Liderlik doğru zamanda her türlü riski ve baskıyı göze alarak doğru kararları alabilmektir. Yanlış bir karar firmayı batırabilir doğru bir karar ise firmayı çok ileri taşıyabilir. Binlerce firma yanlış strateji ve kararlar neticesinde ticaret dışı kalmıştır. Bu yazımızda doğru strateji ve kararların ne kadar önemli olduğunu iki örnekle ele alacağız. KODAK gibi dev bir firmanın batışını ve dünya teknoloji liderlerinden APPLE’ın ise yükselişini inceleyelim.

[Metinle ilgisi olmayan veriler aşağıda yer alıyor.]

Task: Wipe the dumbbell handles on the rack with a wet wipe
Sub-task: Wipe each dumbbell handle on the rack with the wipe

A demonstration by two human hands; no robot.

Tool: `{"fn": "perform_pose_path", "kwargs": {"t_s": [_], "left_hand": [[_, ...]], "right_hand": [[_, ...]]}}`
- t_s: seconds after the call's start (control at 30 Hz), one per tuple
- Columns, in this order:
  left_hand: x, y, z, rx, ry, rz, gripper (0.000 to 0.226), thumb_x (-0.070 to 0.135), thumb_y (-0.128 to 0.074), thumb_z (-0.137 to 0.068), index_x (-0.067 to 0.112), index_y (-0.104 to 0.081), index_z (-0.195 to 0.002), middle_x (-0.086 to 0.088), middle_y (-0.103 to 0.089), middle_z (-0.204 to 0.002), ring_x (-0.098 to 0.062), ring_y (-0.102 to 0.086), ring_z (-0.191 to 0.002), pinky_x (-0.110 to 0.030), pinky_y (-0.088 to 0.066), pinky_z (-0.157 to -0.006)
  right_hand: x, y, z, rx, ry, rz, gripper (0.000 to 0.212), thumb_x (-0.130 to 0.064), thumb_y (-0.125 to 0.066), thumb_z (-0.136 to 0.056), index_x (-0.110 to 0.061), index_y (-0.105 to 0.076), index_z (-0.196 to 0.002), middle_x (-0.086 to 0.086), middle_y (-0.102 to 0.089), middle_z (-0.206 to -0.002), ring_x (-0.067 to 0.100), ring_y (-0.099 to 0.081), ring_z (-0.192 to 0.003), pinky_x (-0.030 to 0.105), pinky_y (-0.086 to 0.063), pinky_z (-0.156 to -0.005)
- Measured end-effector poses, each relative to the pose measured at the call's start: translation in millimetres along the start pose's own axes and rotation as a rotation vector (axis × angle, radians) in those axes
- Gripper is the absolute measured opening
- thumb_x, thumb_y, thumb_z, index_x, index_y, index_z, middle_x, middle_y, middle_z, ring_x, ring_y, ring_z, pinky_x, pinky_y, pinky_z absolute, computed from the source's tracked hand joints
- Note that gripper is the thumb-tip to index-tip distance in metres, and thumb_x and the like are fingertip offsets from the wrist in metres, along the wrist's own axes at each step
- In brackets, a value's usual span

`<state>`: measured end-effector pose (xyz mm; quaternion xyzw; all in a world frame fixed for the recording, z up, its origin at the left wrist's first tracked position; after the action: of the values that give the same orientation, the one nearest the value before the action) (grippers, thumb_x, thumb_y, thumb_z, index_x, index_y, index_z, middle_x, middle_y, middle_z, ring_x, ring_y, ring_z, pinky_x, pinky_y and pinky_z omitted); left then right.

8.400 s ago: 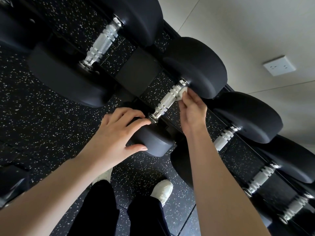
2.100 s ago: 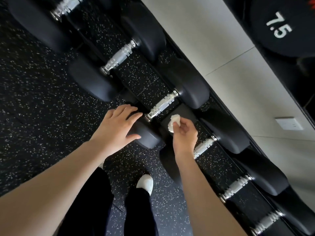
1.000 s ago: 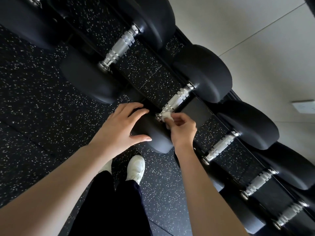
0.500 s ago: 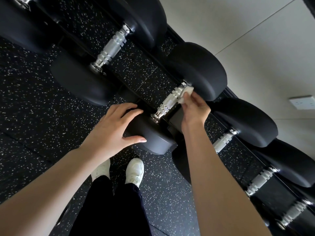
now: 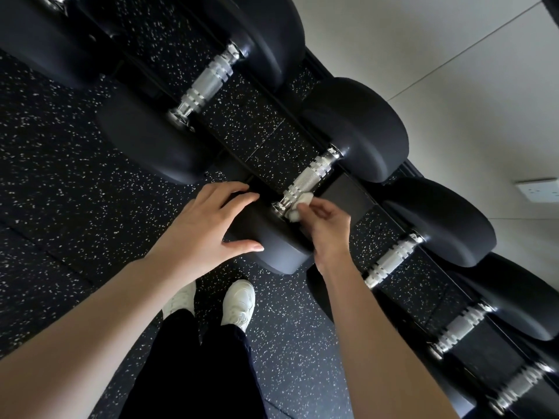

KODAK firması New York Rochester’da George Eastman tarafından kurulmuş ve 1880 yılında üretime başlamıştır. İlk fotoğraf makinesi ise 1888 yılında üretilmiştir. Firma’nın 1890’larda en çok bilinen sloganı “Siz düğmeye basın, gerisini biz hallederiz” idi. KODAK, çok hızlı gelişim gösterdi ve yıllarca zirvede yerini korudu. Dünyanın hemen hemen her yerinde KODAK kullanılmaya başlandı ve firmanın çalışan sayısı 100.000’lerin üzerine çıktı. Firma teknoloji geliştirme konusunda da uzun yıllar gayret gösterdi. Aslında ilk dijital fotoğraf makinesi de 1975 yılında KODAK mühendisi Steve Sasson tarafından üretildi. Bu önemli başarıya rağmen dijital dönüşüm konusunda zamanında adım atılmadı ve dijital makina piyasaya sürülmedi. Firmanın büyümesi uzun yıllar devam etti. 1980 yılında satışlar 10 milyar doları geçti. Firma içinde zaman zaman dijital makinalara geçilmesi için öneriler oldu. Bu önerileri yapanlardan biriside 90’lı yıllarda şirketin Genel Müdür yardımcılarından Donald Strickland’dır. Donald, dijital dönüşüme geçilmesinin zamanının geldiğini savunuyordu. Fakat KODAK Yönetim Kurulu’nu bir türlü ikna edemiyordu. Sonunda görevinden istifa etti. Sonrasında hedeflediği çalışmalarının bir kısmını APPLE’da gerçekleştirmeyi başardı. APPLE onun zamanında çok hızlı ilerleme kaydetti.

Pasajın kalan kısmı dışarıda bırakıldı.